══ Provided records ══

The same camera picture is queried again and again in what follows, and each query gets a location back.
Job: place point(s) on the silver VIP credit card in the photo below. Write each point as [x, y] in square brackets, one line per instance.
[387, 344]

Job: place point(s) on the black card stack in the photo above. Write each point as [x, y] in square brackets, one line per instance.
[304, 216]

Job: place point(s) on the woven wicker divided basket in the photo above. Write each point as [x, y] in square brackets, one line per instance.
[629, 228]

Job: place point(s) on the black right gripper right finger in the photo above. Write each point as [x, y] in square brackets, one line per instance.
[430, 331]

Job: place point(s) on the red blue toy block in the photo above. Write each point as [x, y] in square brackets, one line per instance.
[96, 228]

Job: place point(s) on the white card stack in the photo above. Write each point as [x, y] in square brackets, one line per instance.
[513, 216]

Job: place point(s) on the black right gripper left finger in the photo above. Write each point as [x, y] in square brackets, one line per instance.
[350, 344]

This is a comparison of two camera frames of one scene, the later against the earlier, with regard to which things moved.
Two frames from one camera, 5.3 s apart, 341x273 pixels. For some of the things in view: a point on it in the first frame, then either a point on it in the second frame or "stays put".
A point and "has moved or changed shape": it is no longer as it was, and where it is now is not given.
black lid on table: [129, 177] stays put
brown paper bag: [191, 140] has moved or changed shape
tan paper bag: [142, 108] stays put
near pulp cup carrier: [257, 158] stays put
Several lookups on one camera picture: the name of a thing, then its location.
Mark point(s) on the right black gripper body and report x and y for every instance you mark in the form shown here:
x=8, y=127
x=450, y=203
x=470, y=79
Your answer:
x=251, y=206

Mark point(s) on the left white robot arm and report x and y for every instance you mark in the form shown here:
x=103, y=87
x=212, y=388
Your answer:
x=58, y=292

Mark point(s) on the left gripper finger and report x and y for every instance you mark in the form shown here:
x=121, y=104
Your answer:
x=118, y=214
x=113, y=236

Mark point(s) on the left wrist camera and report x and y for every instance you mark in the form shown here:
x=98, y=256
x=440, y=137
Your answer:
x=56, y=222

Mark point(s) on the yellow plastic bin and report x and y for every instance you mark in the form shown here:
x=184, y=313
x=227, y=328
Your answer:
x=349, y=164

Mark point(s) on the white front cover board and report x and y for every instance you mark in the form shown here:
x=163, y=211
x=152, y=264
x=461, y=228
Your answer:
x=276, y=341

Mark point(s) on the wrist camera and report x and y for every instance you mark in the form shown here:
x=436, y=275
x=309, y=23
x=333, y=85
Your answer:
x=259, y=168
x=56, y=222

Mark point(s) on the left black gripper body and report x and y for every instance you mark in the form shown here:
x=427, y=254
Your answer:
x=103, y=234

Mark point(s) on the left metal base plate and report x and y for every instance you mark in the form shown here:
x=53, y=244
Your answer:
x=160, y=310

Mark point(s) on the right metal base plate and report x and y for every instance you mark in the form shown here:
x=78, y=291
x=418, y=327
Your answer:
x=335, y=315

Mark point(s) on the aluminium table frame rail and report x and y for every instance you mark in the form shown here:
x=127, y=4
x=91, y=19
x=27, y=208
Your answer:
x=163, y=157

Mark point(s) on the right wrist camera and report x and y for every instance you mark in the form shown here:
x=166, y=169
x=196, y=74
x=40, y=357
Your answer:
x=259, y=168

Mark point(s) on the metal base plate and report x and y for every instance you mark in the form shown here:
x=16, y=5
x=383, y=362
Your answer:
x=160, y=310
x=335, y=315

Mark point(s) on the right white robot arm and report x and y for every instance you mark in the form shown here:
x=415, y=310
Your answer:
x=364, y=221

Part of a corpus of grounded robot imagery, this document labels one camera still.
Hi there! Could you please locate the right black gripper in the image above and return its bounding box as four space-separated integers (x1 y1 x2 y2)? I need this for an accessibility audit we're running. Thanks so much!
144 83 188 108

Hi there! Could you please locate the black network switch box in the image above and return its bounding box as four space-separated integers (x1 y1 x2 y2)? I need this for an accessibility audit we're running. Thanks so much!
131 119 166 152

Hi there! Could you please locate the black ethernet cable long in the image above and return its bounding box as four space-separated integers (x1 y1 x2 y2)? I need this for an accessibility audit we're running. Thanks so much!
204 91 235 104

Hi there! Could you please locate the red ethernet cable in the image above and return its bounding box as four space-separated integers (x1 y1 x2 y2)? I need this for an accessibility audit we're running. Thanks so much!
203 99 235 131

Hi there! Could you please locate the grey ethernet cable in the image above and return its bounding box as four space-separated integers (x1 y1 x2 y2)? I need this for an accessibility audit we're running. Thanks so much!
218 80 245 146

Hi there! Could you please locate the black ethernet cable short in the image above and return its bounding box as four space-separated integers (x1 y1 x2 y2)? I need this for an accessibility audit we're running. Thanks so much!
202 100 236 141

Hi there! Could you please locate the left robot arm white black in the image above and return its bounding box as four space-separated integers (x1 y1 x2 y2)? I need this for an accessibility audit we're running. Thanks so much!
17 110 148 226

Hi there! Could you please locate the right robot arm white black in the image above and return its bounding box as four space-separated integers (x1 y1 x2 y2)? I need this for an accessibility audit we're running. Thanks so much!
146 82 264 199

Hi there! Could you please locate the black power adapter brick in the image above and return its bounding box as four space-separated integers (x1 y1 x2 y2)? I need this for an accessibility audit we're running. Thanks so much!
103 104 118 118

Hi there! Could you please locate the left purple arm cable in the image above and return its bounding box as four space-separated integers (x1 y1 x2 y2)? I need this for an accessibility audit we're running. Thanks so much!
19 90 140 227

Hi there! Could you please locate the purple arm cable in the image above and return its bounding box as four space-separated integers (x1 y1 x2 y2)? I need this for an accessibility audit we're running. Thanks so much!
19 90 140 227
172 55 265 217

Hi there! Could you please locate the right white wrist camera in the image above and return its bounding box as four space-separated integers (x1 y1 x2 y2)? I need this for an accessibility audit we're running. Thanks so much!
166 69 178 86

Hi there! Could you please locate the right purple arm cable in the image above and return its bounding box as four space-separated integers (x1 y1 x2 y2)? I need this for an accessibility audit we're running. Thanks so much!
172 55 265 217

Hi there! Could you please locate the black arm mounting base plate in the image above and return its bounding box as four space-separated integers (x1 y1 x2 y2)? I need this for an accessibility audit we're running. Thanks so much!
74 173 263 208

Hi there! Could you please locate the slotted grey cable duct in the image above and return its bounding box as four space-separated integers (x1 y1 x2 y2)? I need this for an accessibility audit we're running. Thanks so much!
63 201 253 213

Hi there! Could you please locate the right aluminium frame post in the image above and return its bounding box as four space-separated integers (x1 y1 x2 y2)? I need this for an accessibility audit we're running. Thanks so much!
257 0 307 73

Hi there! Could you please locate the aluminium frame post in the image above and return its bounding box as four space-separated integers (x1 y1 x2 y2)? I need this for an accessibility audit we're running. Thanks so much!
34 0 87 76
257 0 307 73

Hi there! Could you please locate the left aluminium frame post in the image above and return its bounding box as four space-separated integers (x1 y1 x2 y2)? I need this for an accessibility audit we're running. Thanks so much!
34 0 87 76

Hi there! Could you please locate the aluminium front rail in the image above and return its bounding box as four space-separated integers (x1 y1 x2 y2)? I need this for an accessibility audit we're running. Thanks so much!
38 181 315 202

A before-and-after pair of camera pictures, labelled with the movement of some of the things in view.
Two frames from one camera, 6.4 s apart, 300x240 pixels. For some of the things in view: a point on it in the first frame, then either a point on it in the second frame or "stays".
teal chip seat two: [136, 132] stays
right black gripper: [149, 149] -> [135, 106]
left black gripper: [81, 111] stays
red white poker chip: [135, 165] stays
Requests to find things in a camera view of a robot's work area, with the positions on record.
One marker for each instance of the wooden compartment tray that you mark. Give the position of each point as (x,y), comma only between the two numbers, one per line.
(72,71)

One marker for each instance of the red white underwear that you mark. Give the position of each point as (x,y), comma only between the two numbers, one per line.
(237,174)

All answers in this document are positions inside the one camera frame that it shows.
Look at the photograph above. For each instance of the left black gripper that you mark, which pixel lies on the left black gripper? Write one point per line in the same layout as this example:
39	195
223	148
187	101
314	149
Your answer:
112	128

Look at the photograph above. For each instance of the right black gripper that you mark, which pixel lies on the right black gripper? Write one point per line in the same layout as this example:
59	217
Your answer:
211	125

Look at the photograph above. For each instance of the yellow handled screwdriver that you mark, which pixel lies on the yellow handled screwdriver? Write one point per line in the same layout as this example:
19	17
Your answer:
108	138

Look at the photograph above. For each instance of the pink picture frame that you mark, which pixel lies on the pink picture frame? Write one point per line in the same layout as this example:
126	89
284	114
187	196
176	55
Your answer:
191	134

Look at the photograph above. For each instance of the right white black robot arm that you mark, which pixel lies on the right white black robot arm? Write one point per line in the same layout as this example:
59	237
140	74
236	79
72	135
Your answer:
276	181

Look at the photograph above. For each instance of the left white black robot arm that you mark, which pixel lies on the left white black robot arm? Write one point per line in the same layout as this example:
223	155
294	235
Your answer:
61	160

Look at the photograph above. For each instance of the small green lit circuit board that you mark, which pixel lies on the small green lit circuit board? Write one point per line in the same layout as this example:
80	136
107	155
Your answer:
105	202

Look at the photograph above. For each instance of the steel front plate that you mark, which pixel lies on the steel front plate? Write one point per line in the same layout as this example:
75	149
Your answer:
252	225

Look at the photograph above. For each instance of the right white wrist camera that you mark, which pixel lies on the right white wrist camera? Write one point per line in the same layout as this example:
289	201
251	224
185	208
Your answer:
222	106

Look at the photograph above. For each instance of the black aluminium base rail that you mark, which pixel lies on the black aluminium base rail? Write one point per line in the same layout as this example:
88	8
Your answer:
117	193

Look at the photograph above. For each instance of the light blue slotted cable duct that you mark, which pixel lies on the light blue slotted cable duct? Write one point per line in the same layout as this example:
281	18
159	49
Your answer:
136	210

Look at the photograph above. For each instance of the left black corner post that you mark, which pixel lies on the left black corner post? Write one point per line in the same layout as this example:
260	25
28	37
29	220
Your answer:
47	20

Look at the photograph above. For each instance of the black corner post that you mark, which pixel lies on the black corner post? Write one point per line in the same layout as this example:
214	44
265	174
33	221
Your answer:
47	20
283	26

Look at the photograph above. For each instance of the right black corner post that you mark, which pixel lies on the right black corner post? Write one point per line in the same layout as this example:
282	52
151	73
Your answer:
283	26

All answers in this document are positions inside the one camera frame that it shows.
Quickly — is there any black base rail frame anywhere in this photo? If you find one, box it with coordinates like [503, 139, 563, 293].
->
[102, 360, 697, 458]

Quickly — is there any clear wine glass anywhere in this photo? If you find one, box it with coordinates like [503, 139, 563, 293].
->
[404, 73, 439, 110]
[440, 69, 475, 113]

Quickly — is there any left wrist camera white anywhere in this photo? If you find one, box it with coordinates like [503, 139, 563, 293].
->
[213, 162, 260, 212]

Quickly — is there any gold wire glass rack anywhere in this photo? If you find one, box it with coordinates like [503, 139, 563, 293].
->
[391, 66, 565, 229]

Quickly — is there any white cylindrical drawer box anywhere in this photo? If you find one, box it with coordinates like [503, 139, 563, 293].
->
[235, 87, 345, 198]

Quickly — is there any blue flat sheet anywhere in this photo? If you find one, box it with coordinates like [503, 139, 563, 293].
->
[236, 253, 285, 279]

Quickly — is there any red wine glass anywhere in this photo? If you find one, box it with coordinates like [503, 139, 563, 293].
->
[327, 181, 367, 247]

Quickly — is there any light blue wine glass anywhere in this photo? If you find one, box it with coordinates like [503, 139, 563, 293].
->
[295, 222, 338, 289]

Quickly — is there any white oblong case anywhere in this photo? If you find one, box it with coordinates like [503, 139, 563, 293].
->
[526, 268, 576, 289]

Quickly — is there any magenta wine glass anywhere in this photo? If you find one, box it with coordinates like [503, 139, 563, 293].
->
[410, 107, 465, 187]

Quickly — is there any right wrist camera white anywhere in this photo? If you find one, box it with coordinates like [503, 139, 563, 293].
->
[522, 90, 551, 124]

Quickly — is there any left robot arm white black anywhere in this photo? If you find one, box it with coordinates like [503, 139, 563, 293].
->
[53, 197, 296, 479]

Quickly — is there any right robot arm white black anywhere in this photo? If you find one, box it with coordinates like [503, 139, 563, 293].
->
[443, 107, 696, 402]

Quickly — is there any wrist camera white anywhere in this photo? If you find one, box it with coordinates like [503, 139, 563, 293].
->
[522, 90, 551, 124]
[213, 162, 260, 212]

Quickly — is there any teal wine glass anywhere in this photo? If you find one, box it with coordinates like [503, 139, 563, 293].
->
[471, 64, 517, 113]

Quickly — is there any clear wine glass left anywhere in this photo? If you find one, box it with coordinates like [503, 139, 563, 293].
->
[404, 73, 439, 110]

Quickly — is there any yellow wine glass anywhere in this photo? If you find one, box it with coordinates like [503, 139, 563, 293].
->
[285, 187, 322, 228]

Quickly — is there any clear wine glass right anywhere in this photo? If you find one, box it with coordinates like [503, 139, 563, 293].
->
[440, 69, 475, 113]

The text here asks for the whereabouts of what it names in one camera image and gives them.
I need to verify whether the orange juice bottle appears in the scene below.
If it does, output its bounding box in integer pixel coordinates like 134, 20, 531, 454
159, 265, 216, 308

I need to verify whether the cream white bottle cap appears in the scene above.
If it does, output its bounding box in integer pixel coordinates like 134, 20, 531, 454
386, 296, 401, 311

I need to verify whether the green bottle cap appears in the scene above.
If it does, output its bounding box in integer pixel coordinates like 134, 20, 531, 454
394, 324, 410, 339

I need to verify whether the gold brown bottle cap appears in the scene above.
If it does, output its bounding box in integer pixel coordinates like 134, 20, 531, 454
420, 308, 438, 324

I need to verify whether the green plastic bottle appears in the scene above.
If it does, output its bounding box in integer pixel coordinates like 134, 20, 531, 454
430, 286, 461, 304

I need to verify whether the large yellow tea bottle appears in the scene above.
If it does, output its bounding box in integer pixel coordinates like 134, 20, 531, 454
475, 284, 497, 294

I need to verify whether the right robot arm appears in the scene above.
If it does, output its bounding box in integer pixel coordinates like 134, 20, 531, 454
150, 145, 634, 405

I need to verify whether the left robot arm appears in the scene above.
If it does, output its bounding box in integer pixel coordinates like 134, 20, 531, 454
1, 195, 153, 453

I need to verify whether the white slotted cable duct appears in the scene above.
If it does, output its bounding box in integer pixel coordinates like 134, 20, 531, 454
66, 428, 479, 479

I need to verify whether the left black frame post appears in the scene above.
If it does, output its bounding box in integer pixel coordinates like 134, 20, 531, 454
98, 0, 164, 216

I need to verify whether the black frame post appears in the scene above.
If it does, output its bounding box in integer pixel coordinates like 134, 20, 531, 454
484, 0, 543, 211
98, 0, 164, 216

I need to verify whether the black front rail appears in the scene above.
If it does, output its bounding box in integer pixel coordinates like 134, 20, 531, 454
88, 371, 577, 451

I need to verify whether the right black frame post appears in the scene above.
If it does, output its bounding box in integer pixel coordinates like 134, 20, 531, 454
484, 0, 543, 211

═══

■ **Task goal**
Look through the entries above; copy every line holding the string "what".

■ **Response**
The same camera picture is queried again and again in what follows, and each query gets a location back.
The text here asks for the whereabouts of what it names in one camera image and gives them.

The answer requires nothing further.